TASK ITEM ▸ Two lines below mark the span: the one containing "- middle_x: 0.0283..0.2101" and the one containing "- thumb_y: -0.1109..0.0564". Set down both, plus every line between, exactly as they stand, and nothing else.

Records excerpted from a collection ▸
━━━━

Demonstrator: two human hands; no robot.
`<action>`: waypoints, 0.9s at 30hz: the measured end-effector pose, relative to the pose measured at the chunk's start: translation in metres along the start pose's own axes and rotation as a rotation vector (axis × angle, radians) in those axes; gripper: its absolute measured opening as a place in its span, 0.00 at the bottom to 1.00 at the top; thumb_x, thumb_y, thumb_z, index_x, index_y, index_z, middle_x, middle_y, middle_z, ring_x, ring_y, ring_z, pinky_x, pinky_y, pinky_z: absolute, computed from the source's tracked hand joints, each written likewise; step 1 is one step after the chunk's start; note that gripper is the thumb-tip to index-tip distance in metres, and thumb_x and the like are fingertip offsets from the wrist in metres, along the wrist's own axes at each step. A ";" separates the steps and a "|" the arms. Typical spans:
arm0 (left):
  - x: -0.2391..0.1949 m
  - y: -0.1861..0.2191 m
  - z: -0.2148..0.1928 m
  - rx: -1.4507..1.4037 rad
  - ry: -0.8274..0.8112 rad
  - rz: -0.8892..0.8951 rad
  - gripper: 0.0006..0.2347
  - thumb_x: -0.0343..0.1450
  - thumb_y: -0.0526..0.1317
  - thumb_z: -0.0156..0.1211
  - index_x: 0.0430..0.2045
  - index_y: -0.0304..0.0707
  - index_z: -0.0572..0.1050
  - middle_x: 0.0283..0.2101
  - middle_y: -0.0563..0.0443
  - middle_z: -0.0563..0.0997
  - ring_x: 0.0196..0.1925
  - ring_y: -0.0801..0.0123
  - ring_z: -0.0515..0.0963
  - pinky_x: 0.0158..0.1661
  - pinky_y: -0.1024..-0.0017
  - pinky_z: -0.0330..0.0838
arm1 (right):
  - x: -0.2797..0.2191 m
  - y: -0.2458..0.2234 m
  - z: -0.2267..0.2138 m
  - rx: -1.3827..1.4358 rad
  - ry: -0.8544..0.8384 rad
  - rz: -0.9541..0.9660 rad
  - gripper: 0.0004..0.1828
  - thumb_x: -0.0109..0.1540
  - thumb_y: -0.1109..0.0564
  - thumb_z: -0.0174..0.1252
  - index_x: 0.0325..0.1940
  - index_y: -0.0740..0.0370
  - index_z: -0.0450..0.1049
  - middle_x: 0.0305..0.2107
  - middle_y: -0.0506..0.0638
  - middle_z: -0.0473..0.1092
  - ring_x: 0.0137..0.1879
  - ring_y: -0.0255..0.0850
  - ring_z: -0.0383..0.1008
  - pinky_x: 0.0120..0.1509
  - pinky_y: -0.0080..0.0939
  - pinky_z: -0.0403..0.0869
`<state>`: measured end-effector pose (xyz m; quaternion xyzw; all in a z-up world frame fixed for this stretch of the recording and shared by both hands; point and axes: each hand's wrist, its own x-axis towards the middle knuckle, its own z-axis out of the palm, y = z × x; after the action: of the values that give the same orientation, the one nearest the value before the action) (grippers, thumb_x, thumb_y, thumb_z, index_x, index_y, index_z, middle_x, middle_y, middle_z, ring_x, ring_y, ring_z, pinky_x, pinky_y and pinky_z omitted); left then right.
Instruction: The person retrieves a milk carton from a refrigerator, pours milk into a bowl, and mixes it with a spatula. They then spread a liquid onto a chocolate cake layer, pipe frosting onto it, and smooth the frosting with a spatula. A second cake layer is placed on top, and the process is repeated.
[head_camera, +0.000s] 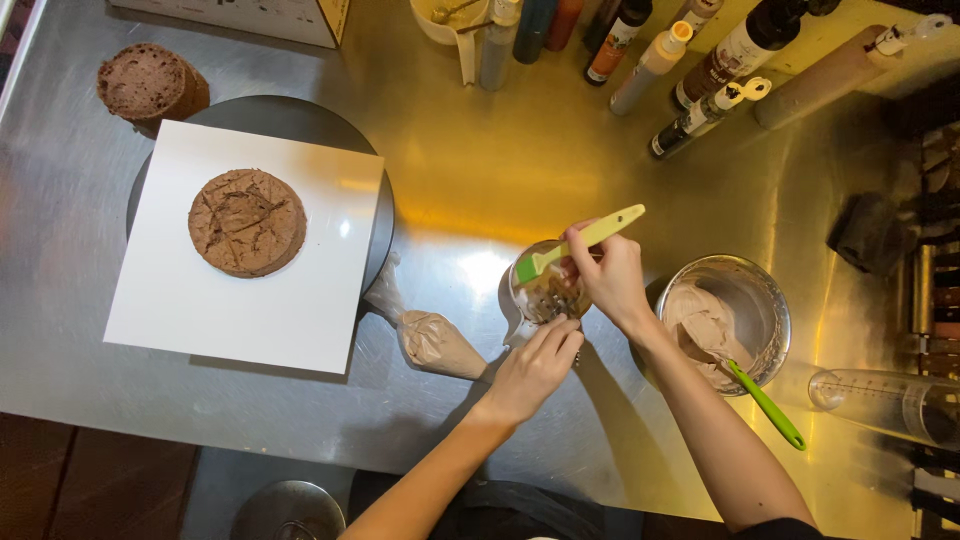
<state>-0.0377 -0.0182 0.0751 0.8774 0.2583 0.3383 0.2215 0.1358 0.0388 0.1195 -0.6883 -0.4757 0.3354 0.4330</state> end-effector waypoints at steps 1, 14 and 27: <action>0.000 -0.002 -0.001 0.001 0.004 -0.008 0.11 0.67 0.27 0.59 0.42 0.27 0.71 0.51 0.39 0.79 0.59 0.52 0.80 0.53 0.66 0.78 | -0.003 0.002 0.001 0.040 0.038 -0.003 0.14 0.69 0.56 0.55 0.43 0.72 0.76 0.24 0.52 0.76 0.29 0.35 0.79 0.32 0.35 0.79; 0.009 -0.012 -0.012 -0.072 0.000 -0.187 0.16 0.66 0.23 0.55 0.49 0.25 0.70 0.46 0.36 0.80 0.49 0.48 0.82 0.43 0.63 0.80 | -0.052 0.003 -0.018 -0.235 0.378 -0.164 0.09 0.72 0.59 0.53 0.45 0.71 0.74 0.24 0.54 0.74 0.27 0.40 0.78 0.31 0.35 0.77; 0.007 -0.022 -0.015 -0.251 0.106 -0.332 0.09 0.72 0.26 0.55 0.43 0.33 0.69 0.43 0.38 0.81 0.47 0.44 0.81 0.42 0.56 0.78 | -0.053 0.004 0.029 -0.125 0.294 -0.241 0.09 0.71 0.59 0.54 0.47 0.69 0.74 0.28 0.53 0.76 0.31 0.35 0.80 0.34 0.33 0.78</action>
<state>-0.0506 0.0061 0.0766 0.7694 0.3664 0.3723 0.3676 0.0946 -0.0035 0.1070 -0.6936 -0.5060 0.1467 0.4912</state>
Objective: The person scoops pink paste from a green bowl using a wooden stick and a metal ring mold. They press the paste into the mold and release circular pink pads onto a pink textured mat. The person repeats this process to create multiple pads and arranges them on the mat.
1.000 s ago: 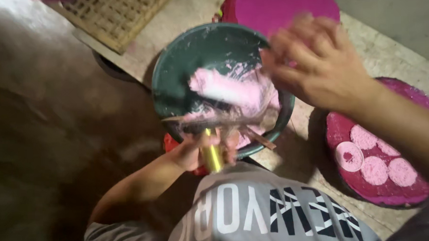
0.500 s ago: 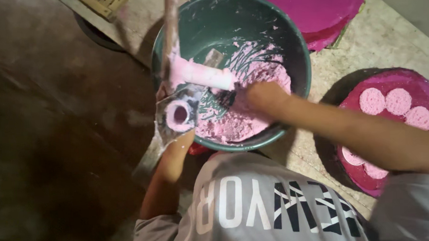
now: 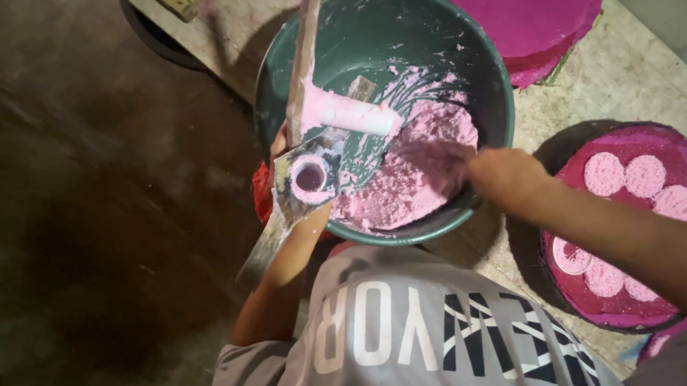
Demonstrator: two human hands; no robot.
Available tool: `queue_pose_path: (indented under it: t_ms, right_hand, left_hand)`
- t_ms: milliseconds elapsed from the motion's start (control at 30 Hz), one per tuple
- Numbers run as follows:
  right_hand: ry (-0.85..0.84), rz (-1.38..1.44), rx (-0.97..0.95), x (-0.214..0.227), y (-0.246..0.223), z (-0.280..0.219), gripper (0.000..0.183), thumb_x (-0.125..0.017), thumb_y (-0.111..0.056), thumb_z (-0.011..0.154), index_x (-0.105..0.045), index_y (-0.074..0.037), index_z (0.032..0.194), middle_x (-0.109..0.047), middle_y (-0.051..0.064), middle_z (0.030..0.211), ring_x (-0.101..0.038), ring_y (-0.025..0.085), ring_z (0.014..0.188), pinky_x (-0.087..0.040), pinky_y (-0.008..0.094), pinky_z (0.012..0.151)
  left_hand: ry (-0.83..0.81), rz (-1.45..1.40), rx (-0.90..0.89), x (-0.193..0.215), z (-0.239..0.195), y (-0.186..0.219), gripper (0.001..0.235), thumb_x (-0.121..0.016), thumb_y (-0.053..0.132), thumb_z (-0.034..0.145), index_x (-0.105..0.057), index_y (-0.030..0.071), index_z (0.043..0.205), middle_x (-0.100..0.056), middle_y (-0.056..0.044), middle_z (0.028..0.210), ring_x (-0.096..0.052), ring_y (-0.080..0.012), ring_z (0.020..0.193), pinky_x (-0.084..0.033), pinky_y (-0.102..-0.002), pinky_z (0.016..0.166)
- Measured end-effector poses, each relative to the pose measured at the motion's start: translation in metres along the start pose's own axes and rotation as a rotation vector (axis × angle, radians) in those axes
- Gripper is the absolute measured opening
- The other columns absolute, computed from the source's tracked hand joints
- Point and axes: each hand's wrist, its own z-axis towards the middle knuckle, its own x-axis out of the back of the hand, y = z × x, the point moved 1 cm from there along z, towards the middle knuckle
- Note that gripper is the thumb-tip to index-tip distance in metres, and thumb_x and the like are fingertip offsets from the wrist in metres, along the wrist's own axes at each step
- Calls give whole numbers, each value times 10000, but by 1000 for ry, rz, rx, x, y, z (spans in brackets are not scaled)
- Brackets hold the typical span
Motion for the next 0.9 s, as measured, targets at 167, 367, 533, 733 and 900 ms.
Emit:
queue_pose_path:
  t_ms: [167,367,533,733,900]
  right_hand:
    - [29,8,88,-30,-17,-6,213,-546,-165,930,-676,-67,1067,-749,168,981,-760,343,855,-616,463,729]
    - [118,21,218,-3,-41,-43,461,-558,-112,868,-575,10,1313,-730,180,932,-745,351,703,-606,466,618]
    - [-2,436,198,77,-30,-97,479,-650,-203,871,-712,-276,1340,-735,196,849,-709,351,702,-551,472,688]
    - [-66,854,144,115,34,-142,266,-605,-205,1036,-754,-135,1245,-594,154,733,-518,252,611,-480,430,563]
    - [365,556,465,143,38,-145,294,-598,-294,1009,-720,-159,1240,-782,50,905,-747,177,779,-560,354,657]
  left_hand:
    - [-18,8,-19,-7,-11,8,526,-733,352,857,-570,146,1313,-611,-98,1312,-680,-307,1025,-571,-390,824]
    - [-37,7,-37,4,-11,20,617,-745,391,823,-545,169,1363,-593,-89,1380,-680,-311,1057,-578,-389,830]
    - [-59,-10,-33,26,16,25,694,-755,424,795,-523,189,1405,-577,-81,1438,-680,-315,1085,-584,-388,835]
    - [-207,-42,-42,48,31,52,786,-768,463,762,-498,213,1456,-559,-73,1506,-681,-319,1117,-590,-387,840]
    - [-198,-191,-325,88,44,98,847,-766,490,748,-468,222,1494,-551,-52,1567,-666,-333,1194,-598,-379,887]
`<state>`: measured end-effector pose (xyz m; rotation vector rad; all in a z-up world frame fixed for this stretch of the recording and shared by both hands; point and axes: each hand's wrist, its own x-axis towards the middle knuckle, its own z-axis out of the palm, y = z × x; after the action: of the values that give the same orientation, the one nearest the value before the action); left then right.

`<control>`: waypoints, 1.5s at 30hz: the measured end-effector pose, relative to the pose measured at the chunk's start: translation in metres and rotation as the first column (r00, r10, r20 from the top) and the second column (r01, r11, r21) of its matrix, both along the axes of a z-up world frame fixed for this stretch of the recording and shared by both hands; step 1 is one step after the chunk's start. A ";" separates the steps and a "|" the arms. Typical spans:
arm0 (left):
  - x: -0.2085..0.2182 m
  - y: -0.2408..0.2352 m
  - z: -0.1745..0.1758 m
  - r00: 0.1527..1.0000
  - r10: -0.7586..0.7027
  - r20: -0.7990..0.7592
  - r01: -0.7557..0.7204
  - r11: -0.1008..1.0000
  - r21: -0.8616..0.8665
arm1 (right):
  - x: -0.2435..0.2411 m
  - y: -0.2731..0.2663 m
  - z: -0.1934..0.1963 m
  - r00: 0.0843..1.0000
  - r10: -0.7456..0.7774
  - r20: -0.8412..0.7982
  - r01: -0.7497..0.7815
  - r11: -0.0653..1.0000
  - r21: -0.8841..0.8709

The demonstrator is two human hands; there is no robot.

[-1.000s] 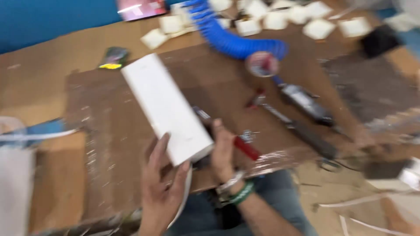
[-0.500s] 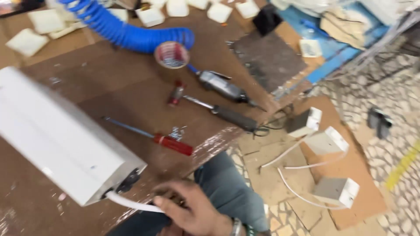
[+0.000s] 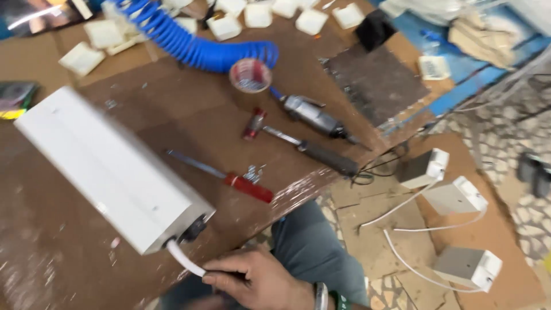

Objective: The person assembles a white electrical box by attaching a small white plastic cover to its end. They insert screws into the cover, align it with the box, and use a screwdriver to tighten the screws. The process is repeated for a second unit.

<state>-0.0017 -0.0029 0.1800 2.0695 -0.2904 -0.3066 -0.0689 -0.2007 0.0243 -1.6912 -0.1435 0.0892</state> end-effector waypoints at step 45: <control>-0.004 0.014 -0.140 0.941 0.336 0.028 -0.290 0.850 -0.440 | 0.070 0.058 0.007 0.876 -0.281 0.393 0.392 0.888 -0.240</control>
<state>-0.0059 0.0111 0.0396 1.6575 -0.0659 0.0668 0.0013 -0.1425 0.0315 -2.0159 -0.0947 -0.4834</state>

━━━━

RESULT OF THIS EXERCISE ▸
  - middle_x: 0.0283..0.2101
  - middle_y: -0.0563..0.0443
  - middle_z: -0.0563..0.0997
  - ring_x: 0.0196..0.1925
  - ring_y: -0.0801..0.0123
  - ring_z: -0.0515..0.0963
  - pinky_x: 0.0158..0.1661
  - pinky_y: -0.1024..-0.0017
  - pinky_z: -0.0330..0.0838
arm1 (right):
  - x: -0.2797..0.2191 m
  - y: -0.2458..0.2234 m
  - z: -0.2267..0.2138 m
  - rx: -1.3827..1.4358 rad
  - ry: -0.8544..0.8384 rad
  - rz: -0.9541..0.9660 rad
  - gripper: 0.0004..0.1828
  - thumb_x: -0.0109..0.1540
  - thumb_y: -0.1109..0.0564

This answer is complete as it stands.